Note that none of these even get into the AOL and News Corp (NYSE: NWS). twists, though that will start to trickle in:
Rich Greenfield, Pali Capital:"MyHooSoft Sounds Far More Attractive than AolHoo" Even with the latest developments, Greenfield thinks Microsoft will win: "At the end of the day, MSFT has the balance sheet to bid virtually any price for YHOO and we simply cannot imagine them losing out to AOL, with potential stakes in Myspace (and Facebook) giving them significant insight into the world of social media and advertising." Looking outside of Yahoo for a second, he adds: "Unclear where a MSFT/YHOO/Myspace combination would leave Facebook - but MSFT would certainly become a real "player" in today's digital media landscape with a shot (however, long) of rivaling Google."
Mark Mahaney and Brent Thill, Citi: "We Continue To Believe MSFT-YHOO Deal Is The Most Likely Outcome? and continue to believe that it will happen at a higher price than the initial $31 bid." The entrance of AOL and News Corp. into the mix only increases the likelihood of a higher bid: "A combined News Corp-MSFT bid very likely means a higher bid for YHOO. An AOL-YHOO strategic deal that involves the repurchase of YHOO shares at a higher price than $31 very likely forces a higher bid for YHOO. And a full Google Search outsource deal - with over $1B in accretive cash flow - almost certainly forces a higher bid."
Jaleel Patel, Deutsche Bank: He asks: "Yahoo!/AOL = Activision Part 2?" This is not just an analogy, as Patel offers an interesting theory from left field: Yahoo's latest actions are possibly being spearheaded boardmember Bobby Kotick, CEO of Activision, which is engaged in its own, similarly structured deal with Vivendi. On the value of a deal with AOL, it's trying to follow along: " Once Yahoo! repurchases an estimated. $4.4bn in stock at $35/shr. (per WSJ), the sharecount would fall to 1.7bn, or a market cap of $47.5bn at $28. Importantly, this would also imply 12x 2009 PF EBITDA of $3.2bn, vs. 10x for Internet media & 10% EBITDA growth. We arrive at $3.2bn in EBITDA based on AOL ad revs of $3.2bn in 2009 & a 40% EBITDA margin, + our $1.9bn EBITDA est. for Yahoo! At 10x EBITDA the PF share price would be $24 (1 mult. point = $2)." Finally, Patel suspects that regulatory hurdles, related to both search ads, IM and other areas, will prove to be an issue.

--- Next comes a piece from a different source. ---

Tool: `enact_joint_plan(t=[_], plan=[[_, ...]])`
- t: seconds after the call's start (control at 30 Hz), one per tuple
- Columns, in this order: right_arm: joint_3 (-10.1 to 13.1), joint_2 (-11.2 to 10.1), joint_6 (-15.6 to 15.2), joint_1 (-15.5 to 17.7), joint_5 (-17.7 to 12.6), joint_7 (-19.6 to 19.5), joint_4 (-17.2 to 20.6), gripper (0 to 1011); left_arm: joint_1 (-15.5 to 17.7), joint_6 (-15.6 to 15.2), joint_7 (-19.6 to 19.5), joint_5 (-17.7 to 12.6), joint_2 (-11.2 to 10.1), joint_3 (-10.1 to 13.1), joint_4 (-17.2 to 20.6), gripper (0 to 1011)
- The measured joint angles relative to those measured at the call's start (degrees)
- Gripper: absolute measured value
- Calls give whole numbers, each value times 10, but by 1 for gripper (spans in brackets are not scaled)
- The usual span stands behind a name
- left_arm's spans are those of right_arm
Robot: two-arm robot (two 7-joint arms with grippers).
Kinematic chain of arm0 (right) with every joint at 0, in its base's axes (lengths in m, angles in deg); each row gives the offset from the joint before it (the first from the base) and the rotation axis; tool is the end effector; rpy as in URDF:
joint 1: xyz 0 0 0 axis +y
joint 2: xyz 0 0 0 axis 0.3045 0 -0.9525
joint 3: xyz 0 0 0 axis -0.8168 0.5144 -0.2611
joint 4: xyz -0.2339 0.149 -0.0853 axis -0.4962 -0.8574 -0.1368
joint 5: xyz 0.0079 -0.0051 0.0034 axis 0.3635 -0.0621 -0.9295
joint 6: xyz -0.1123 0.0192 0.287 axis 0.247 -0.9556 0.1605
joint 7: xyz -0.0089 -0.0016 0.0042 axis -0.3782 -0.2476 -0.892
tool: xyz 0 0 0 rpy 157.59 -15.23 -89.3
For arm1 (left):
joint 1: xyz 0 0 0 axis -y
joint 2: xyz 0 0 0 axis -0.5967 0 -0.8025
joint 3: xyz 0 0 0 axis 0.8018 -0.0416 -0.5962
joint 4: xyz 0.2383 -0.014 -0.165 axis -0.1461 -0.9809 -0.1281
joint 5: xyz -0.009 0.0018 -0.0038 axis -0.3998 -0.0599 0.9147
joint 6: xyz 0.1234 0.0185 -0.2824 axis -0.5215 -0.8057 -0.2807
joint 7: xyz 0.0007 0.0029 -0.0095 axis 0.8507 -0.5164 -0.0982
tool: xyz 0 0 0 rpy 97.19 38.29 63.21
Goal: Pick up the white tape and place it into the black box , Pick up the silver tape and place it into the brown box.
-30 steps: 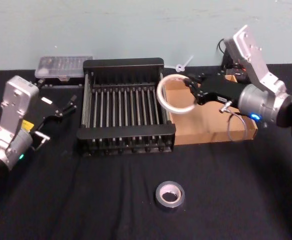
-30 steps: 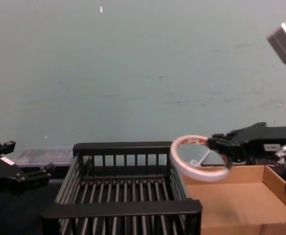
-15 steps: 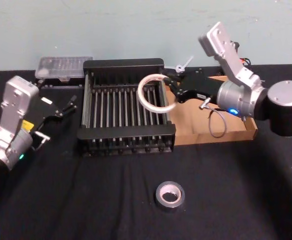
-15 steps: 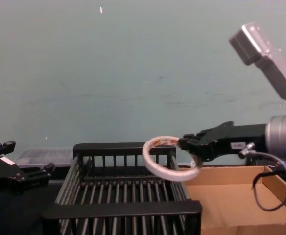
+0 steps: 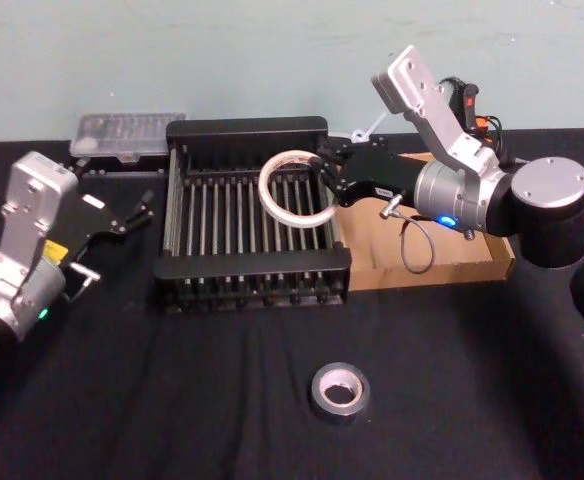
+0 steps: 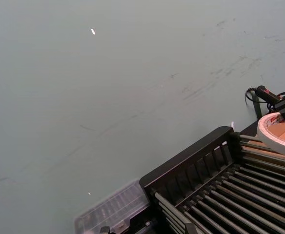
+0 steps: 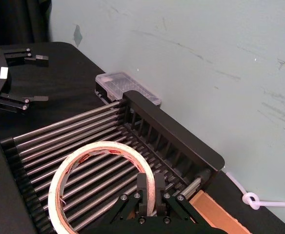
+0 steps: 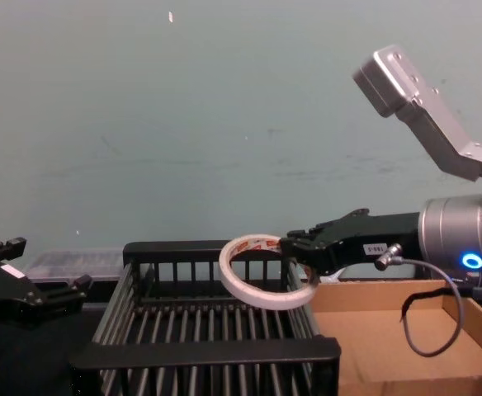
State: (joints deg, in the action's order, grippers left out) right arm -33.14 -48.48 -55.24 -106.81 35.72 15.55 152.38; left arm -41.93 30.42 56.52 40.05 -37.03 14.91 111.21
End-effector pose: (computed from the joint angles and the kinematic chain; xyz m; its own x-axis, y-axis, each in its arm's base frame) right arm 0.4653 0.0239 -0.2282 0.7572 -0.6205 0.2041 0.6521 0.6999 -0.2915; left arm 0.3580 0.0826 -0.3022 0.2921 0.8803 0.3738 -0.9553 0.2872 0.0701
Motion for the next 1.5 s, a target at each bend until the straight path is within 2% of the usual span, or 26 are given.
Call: enact_joint_plan(t=[0.33,0.6,0.7,0.8,0.97,1.03,1.1,1.17,1.2,1.33,1.5], plan=[[1,-1,0,1,0,0,2,109,0,0,0,0,0,0,0,1001],[1,-2,-1,1,-1,0,3,316,0,0,0,0,0,0,0,1001],[1,-2,-1,2,-1,0,3,459,0,0,0,0,0,0,0,1001],[1,-2,-1,2,-1,0,3,514,0,0,0,0,0,0,0,1002],[1,-2,-1,2,-1,1,3,716,0,0,0,0,0,0,0,1001],[1,-2,-1,2,-1,1,3,741,0,0,0,0,0,0,0,1001],[1,-2,-1,2,-2,1,3,833,0,0,0,0,0,0,0,1001],[1,-2,-1,2,-2,1,3,868,0,0,0,0,0,0,0,1001],[2,-3,-2,3,-2,0,6,918,0,0,0,0,0,0,0,1001],[9,-7,-7,10,-2,-8,20,995,0,0,0,0,0,0,0,1001],[20,-19,-19,25,-7,-13,48,1000,0,0,0,0,0,0,0,1001]])
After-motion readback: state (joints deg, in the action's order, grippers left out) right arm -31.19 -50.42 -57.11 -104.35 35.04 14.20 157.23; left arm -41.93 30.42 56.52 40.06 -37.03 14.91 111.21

Ben Schachter, UBS: Another report form Schachter, this time with some reflection on the latest news. Basically, on Yahoo/AOL, it looks unlikely: "In our view Yahoo! management would have a difficult time convincing a majority of its shareholders this deal is worth more than Microsoft's offer. Even if shares were repurchased at $35+/share, the shares likely would pull back once the buyback is done." He adds that outsourcing search to Google would represent a 180 from management's argument that search and display are synergistic. And on MSFT-NWS, he doesn't see the rationale, noting that Microsoft doesn't need a partner to finance the deal, and that getting News Corp. into the mix would significantly add to the integration risk. It's not much of a stretch to believe the latter.